Prématurés : les mères-kangourous, un phénomène qui conquiert le monde
Rédigé par Clémentine Billé , le 10 April 2014 à 17h30
En Colombie, les mères-kangourous remplacent les couveuses
Que d’inquiétudes quand votre enfant naît prématuré. Vous ne pouvez pas le cajoler comme vous le voudriez. La méthode kangourou, en explosion en Colombie, permet de prendre dans vos bras votre enfant et de créer un lien fort avec lui.
C’est devenu un véritable phénomène en Colombie : les « mères-kangourous » qui faisaient des sceptiques il y a trente ans, ont investi les maternités d'aujourd’hui. Face au manque de couveuses, les mères blottissent leur nouveau-né prématuré contre elles. Cette méthode est inspirée des marsupiaux qui gardent dans leur poche leur nourrisson afin qu’il achève tranquillement son développement.
Créer un lien fort avec son bébé
Dans un hôpital de Bogota, Cesar Algericas, un jeune papa passe cinq heures avec son nouveau-né blotti contre son torse nu, peau contre peau au sein de l’unité de néonatalogie. Cet informaticien de 36 ans confie à l’AFP « C'est délicieux de sentir les battements du cœur. Je n'ai parfois même pas besoin de vérifier le moniteur pour savoir s'il est bien ».
Quand son enfant n’est ni contre lui, ni contre sa mère, il est dans un incubateur. En effet, les poumons d'un bébé né prématuré - c'est-à-dire venu au monde avant la 37ème semaine de grossesse qui en compte à terme 41 - ne sont pas totalement formés et restent très fragiles.

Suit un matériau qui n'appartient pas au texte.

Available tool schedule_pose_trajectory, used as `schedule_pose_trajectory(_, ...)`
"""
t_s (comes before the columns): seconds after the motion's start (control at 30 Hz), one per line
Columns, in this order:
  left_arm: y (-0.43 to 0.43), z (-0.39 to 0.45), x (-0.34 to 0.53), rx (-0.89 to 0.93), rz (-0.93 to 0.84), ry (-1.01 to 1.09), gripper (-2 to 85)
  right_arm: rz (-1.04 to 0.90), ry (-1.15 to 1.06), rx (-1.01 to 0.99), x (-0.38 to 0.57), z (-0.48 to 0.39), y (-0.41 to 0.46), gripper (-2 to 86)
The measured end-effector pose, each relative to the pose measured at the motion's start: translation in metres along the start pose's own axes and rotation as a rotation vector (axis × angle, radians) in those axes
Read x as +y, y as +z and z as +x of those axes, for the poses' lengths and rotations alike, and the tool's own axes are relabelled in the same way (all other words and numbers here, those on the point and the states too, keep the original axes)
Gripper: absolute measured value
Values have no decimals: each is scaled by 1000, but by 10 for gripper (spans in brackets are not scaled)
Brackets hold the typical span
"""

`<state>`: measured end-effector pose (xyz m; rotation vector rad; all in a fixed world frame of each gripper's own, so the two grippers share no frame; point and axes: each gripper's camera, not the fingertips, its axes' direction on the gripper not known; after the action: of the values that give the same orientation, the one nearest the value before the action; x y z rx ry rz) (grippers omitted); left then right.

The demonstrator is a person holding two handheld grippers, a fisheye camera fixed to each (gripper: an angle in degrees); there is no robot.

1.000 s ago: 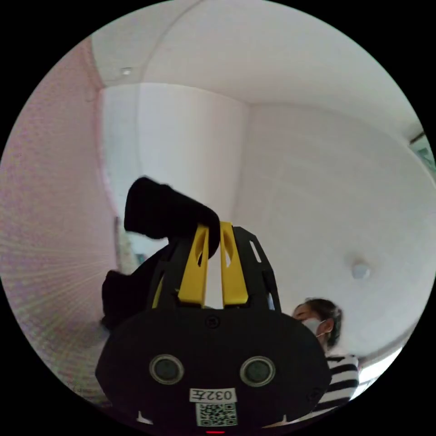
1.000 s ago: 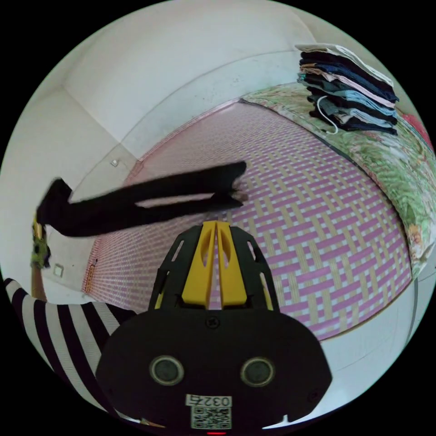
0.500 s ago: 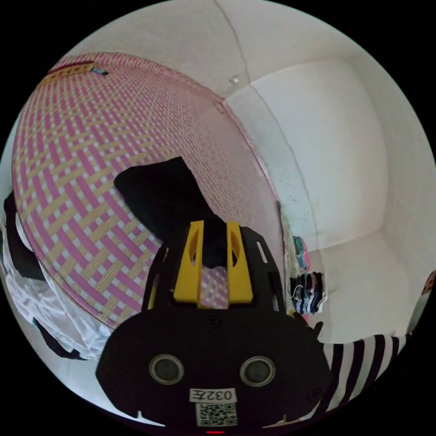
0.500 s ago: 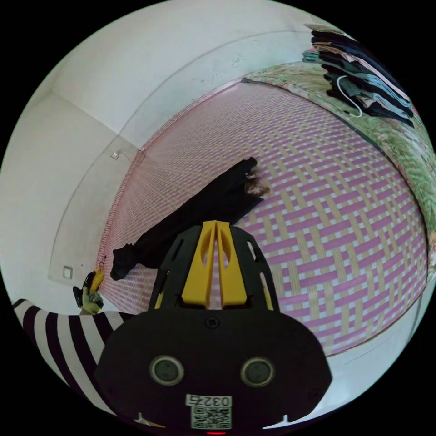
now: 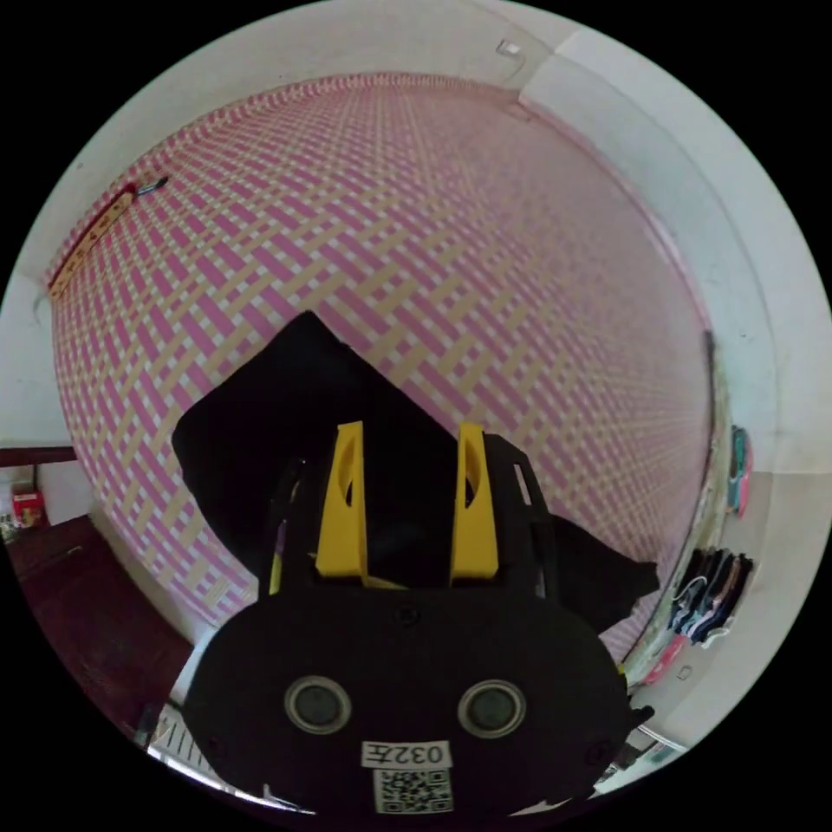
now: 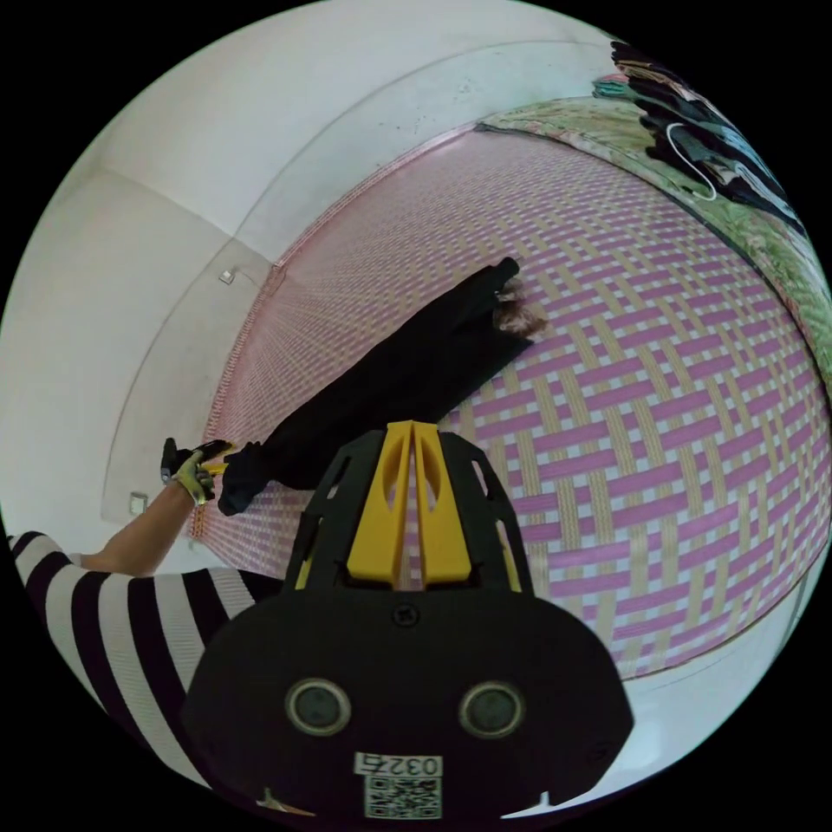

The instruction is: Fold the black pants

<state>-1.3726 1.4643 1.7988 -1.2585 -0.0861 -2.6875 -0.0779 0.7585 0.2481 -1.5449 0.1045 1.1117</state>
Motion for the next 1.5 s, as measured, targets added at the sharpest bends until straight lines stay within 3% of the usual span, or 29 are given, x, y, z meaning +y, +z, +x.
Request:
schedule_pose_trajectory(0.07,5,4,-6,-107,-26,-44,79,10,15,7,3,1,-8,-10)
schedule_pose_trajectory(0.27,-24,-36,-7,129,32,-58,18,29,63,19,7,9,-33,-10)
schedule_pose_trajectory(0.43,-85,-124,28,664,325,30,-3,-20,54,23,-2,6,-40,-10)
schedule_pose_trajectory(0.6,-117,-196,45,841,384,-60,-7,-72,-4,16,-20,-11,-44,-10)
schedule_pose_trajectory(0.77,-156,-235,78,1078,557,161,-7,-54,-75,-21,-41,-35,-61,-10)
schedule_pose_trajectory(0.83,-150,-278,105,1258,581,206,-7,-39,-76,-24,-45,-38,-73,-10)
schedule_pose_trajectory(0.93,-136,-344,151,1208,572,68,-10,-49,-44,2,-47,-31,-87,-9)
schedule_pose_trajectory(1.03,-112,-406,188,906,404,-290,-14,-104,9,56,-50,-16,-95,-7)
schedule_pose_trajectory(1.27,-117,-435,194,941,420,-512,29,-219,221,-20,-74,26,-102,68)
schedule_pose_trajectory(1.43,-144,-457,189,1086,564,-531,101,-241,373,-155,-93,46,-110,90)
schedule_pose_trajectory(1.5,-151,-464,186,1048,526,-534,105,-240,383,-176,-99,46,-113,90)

« Un enfant en soins intensifs ne dort pas plus de 19 minutes consécutives. C'est quelque chose de traumatisant, pour être franc, c'est une torture » explique à l'AFP le Dr Nathalie Charpak, qui a systématisé la « méthode Kangourou » en Colombie à partir de l'année 1978. Toutes les précautions sont prises pour se rapprocher des conditions intra-utérines. Le bébé doit tout le temps être au calme. Dans la salle, la lumière est douce et les infirmières reçoivent une alerte si le volume sonore dépasse les 60 décibels.
Etre un parent kangourou est difficile et épuisant. Cette méthode n’est efficace que si le parent est tout le temps en contact avec le nourrisson en position verticale. Il ne doit pas bouger, sauf pour le changer et l’alimenter. Même la nuit, le parent reste à moitié assis. Cependant, en 2011 la revue américaine PubMed révélait une étude réalisée auprès de mères en Suède, qui trouvaient la méthode épuisante également mais que par ailleurs, aucune n'avait voulu abandonner.
Une méthode reconnue par l’OMS
Cette pratique est désormais reconnue comme étant aussi efficace qu’une couveuse. En 2004, l’organisation mondiale de la santé (OMS) a admise que la pratique favorisait l’allaitement et stimulait l’enfant tandis qu’avant elle était considérée comme « une alternative pour les pauvres ». Grâce à cette reconnaissance, elle s'est étendue à l’ensemble du globe.
« Nous avons formé plus de 30 pays », se félicite le Dr Charpak. Alors que selon l’OMS un bébé prématuré sur cinquante décède durant le premier mois d’existence, cette pratique a fait reculer la mortalité infantile. Cette dernière a été réduite de deux tiers au Brésil en vingt ans grâce à un programme combinant mère-kangourou et un nouveau système de banques de vaccins et de lait.
L’OMS reconnaît par ailleurs que dans les pays développés où les couveuses ne manquent pas, cette méthode mérite d’être développée. En effet, cela favoriserait la création d’un lien entre la mère et le père avec leur enfant. Cependant cette méthode perce difficilement dans ces régions. Le Dr Charpak reconnait que les médecins y sont réticents car ils ont du mal à accepter une pratique qui « vient d’un pays du Sud ».